#### Exercise aim
Each record needs to be transcribed word for word, though without its pictures.
****************
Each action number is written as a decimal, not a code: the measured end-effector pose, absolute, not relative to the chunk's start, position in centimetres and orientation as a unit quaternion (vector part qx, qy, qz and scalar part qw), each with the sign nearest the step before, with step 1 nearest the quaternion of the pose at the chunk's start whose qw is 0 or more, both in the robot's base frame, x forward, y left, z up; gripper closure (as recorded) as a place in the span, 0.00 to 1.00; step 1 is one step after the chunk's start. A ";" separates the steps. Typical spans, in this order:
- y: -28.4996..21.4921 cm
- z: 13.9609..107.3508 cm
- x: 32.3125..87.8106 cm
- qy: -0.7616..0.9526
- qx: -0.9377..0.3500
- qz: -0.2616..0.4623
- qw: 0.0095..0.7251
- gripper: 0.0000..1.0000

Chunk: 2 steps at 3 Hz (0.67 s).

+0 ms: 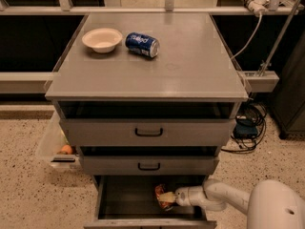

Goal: Place coke can into bottom drawer

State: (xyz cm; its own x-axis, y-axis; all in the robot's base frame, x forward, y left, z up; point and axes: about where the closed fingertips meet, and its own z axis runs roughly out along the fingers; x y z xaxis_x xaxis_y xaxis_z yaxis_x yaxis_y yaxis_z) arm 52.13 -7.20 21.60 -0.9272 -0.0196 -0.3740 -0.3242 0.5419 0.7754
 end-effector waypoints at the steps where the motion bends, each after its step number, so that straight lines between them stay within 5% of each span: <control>1: -7.7 19.1 52.6 0.881 -0.089 0.439 0.155 1.00; 2: -7.7 18.9 52.6 0.882 -0.088 0.436 0.155 0.82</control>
Offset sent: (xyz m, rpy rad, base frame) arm 0.0039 -0.0042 -0.0229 -0.0595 0.0219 -0.0223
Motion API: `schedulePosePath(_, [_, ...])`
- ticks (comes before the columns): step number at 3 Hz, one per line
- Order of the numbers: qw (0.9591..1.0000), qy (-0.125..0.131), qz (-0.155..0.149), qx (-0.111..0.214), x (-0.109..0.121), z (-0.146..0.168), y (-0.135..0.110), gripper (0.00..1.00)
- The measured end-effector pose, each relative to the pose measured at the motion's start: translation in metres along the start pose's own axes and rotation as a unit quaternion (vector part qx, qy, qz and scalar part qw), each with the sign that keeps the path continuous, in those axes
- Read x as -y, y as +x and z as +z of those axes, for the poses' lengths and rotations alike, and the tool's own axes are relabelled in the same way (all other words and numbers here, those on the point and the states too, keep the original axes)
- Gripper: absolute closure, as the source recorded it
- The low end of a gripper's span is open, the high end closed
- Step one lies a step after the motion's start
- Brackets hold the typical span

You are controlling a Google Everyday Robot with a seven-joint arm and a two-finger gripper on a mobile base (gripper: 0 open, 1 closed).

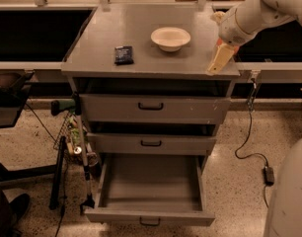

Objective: Pick apple from bottom drawer and place on counter

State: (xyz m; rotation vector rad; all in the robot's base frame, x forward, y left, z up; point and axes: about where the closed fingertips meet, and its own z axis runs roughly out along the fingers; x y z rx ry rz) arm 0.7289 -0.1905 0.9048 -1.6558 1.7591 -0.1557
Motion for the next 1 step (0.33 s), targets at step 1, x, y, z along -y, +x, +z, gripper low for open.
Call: schedulePosePath(1, [1.0000,0.000,0.000,0.000,0.0000,0.0000,0.0000,0.00])
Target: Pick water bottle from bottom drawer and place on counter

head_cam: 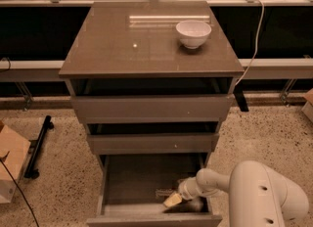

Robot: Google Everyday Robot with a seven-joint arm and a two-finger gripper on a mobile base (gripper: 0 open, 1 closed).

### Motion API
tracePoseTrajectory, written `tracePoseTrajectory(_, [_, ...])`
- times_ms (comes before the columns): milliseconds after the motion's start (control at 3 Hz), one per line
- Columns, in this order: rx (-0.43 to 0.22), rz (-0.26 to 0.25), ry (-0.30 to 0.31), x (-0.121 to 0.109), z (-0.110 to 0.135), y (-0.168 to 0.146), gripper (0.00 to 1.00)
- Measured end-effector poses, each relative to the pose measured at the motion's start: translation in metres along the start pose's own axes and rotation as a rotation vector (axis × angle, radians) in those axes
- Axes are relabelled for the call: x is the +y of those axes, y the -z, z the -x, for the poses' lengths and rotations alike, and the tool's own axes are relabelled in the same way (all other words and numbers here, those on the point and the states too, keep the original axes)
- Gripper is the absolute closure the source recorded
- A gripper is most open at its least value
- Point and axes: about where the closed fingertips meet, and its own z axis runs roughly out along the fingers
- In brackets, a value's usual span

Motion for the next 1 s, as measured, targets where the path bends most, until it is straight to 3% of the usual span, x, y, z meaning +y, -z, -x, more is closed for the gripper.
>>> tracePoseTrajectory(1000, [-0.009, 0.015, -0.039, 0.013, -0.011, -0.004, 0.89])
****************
#### Result for this task
Each action number is written as a decimal, not a code: the measured end-effector pose, absolute, not relative to the chunk's start, position in centimetres and orientation as a unit quaternion (vector part qx, qy, qz and scalar part qw), each with the sign nearest the step before, with step 1 nearest the quaternion of the pose at the chunk's start whose qw is 0 or more, both in the robot's base frame, x forward, y left, z up; gripper closure (as recorded) as a place in the span, 0.00 to 1.00; step 1 is one step after the chunk's start. A ";" separates the steps. Typical spans, in this order:
- y: -28.4996..21.4921 cm
- z: 13.9609..107.3508 cm
- x: 32.3125..87.8106 cm
- qy: -0.7616..0.9526
- qx: -0.9377..0.3500
- qz: -0.2616..0.4623
- qw: 0.0095..0.7251
- gripper: 0.0000..1.0000

Chunk: 2 steps at 3 Hz (0.67 s).

+0 ms: 

Goal: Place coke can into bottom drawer

State: (xyz cm; its own x-axis, y-axis; all in the robot's base frame, x forward, y left, z up; point and axes: about where the closed fingertips meet, and its own z axis runs roughly out along the fingers; x y z xaxis_x xaxis_y xaxis_z yaxis_x yaxis_y yaxis_z) arm 52.13 -7.20 21.60 -0.9272 -0.0196 -0.3740 -0.3242 0.5419 0.7754
 end-effector waypoints at the steps where the motion bends, each after its step number, so that straight lines between them stay within 5% of each span: <control>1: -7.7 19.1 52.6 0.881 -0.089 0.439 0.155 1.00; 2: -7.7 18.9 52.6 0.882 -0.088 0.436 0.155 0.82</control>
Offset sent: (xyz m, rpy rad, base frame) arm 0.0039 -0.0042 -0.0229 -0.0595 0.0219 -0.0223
Motion API: `schedulePosePath(_, [_, ...])`
- ticks (comes before the columns): step number at 3 Hz, one per line
- Order of the numbers: qw (0.9591..1.0000), qy (-0.125..0.131), qz (-0.155..0.149), qx (-0.111..0.214), x (-0.109..0.121), z (-0.146..0.168), y (-0.135..0.110), gripper (0.00..1.00)
- The measured end-effector pose, each relative to the pose measured at the motion's start: translation in metres along the start pose's own axes and rotation as a unit quaternion (vector part qx, qy, qz and scalar part qw), each with the sign that keeps the path continuous, in those axes
- Read x as -y, y as +x and z as +z of those axes, for the poses' lengths and rotations alike, and the tool's own axes are relabelled in the same way (all other words and numbers here, those on the point and the states too, keep the original axes)
- Gripper: absolute closure, as the source recorded it
- The low end of a gripper's span is open, the high end closed
- Step one lies a step after the motion's start
- Brackets hold the typical span

You are controlling a Google Everyday Robot with a seven-joint arm and a two-finger gripper on a mobile base (gripper: 0 open, 1 closed).


Objective: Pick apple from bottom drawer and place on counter

State: (xyz m; rotation vector rad; all in the robot's base frame, x forward, y left, z up; point and axes: about where the closed fingertips meet, and its own z axis runs roughly out along the fingers; x y z rx ry rz) arm 0.7289 -0.1905 0.9048 -1.6558 1.7591 -0.1557
Motion for the next 1 step (0.33 s), targets at step 1, x, y, z along -y, +x, +z, gripper low for open.
Call: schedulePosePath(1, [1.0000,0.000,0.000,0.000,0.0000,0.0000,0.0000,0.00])
Target: Pick water bottle from bottom drawer and place on counter

head_cam: 

Robot: Google Everyday Robot with a seven-joint arm and a two-finger gripper on a mobile base (gripper: 0 open, 1 closed).

### Motion API
tracePoseTrajectory, written `tracePoseTrajectory(_, [_, ...])`
- times_ms (comes before the columns): milliseconds after the motion's start (control at 3 Hz), one per line
- Columns, in this order: rx (-0.43 to 0.22), rz (-0.26 to 0.25), ry (-0.30 to 0.31), x (-0.121 to 0.109), z (-0.110 to 0.135), y (-0.168 to 0.146), gripper (0.00 to 1.00)
- Measured end-effector poses, each relative to the pose measured at the motion's start: translation in metres along the start pose's own axes and rotation as a rotation vector (axis × angle, radians) in those axes
- Axes are relabelled for the call: x is the +y of those axes, y the -z, z the -x, for the poses' lengths and rotations alike, and the tool's own axes are relabelled in the same way (all other words and numbers here, those on the point and the states too, keep the original axes)
- Gripper is the absolute closure the source recorded
- A gripper is most open at its least value
- Point and axes: about where the closed fingertips meet, and its own z axis runs roughly out along the fingers
- In brackets, a value's usual span

Motion for the next 1 s, as measured, targets where the path bends most, until it is straight to 3% of the usual span, x, y, z meaning +y, -z, -x, more is closed for the gripper.
>>> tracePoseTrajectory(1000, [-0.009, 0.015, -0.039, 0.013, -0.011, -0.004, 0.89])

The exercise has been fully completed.